Exercise objective:
Below are the records; collect from them each line containing the string "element".

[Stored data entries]
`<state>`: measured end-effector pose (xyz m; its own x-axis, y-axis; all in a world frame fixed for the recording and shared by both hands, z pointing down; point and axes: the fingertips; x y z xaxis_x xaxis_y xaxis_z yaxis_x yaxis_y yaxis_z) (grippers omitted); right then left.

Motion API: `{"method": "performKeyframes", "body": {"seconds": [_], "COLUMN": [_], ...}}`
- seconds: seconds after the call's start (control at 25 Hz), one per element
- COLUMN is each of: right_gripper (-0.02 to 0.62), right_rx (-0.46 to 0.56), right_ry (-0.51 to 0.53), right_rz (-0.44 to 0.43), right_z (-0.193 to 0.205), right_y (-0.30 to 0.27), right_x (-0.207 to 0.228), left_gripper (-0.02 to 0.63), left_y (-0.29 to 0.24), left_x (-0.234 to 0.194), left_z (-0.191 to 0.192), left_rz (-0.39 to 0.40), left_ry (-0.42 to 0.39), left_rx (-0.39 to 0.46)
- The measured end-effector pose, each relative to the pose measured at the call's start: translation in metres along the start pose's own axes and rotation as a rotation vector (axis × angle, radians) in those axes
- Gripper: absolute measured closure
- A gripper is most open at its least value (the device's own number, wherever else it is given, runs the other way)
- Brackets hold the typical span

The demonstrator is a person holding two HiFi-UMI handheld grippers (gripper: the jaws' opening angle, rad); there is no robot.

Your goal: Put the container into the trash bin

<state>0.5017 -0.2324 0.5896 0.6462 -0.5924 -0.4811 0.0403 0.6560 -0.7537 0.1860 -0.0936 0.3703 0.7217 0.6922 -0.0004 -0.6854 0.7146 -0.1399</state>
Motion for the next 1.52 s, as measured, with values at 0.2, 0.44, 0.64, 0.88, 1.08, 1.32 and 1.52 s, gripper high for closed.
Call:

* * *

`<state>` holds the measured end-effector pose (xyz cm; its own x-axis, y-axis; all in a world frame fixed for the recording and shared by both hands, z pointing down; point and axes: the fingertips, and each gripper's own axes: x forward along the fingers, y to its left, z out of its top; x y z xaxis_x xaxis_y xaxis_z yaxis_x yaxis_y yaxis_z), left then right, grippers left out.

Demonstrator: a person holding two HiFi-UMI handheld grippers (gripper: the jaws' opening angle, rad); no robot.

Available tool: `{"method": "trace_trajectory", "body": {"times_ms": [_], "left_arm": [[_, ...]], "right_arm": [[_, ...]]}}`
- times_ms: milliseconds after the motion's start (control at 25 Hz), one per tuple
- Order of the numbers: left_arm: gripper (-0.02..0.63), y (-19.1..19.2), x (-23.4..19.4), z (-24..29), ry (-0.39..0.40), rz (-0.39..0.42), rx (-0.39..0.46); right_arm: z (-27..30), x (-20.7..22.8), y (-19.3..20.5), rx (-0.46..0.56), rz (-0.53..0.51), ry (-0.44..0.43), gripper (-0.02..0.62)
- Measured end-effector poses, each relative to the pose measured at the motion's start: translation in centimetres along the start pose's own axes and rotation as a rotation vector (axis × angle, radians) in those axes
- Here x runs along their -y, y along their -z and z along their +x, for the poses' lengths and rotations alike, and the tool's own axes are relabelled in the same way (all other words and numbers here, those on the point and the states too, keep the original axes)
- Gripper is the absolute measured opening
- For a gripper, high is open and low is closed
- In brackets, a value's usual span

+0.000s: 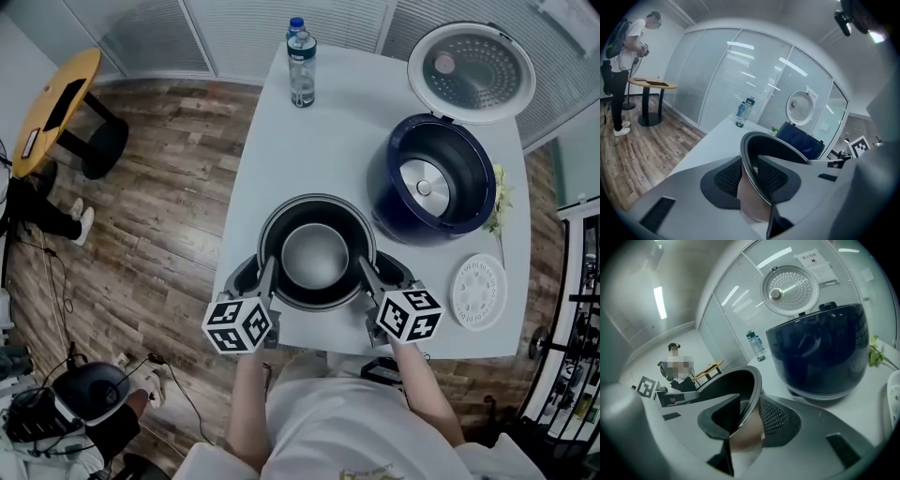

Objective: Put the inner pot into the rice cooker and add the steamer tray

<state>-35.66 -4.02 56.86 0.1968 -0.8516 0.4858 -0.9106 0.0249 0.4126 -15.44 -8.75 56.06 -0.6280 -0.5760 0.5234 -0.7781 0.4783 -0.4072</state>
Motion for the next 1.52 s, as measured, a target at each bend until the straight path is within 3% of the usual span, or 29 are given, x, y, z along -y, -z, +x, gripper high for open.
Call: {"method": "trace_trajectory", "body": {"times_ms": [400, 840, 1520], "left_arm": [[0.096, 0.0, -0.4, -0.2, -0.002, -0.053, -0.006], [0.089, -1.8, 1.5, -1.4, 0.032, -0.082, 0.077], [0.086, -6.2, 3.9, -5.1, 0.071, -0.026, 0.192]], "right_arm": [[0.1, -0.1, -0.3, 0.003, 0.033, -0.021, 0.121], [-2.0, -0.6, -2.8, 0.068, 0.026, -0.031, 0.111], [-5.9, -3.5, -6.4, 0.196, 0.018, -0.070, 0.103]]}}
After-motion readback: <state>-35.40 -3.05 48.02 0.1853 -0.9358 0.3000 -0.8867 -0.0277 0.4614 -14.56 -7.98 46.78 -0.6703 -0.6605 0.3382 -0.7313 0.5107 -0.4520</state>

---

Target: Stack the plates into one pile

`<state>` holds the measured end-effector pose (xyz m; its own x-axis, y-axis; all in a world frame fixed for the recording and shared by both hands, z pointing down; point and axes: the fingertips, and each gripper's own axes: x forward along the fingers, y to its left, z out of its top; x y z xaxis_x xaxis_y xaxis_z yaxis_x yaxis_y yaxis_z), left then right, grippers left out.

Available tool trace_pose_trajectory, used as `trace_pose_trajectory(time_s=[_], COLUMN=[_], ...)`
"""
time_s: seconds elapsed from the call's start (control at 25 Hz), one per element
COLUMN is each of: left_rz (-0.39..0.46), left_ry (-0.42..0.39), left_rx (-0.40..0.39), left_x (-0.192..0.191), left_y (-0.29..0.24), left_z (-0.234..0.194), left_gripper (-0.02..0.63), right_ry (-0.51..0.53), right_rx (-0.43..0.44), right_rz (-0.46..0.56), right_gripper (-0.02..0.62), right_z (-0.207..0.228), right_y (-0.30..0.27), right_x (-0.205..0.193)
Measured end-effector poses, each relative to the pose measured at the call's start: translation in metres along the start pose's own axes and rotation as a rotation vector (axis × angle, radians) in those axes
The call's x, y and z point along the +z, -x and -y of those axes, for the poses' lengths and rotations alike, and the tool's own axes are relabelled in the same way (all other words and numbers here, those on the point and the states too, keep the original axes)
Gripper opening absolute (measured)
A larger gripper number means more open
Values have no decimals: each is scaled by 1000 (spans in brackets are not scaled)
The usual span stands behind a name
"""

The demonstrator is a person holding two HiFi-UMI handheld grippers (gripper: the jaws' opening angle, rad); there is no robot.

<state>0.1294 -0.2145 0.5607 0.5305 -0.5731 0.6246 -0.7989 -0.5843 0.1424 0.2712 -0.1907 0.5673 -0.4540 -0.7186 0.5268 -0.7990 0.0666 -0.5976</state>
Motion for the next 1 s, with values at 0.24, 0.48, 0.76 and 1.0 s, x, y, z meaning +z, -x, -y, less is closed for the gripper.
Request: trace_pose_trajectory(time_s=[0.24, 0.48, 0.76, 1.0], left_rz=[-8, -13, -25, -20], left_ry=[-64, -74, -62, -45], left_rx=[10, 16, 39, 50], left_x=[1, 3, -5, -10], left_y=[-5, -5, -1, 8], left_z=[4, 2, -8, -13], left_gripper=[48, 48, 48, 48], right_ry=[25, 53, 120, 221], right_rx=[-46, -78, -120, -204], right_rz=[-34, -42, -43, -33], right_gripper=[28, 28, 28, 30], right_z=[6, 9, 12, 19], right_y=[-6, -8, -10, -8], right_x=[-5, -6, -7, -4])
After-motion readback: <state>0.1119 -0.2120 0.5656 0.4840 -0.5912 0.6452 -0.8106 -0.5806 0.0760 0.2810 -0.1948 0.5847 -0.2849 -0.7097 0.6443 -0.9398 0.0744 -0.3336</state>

Written response:
- seconds: seconds after the call's start (control at 25 Hz), one per element
time_s: seconds elapsed from the call's start (control at 25 Hz), one per element

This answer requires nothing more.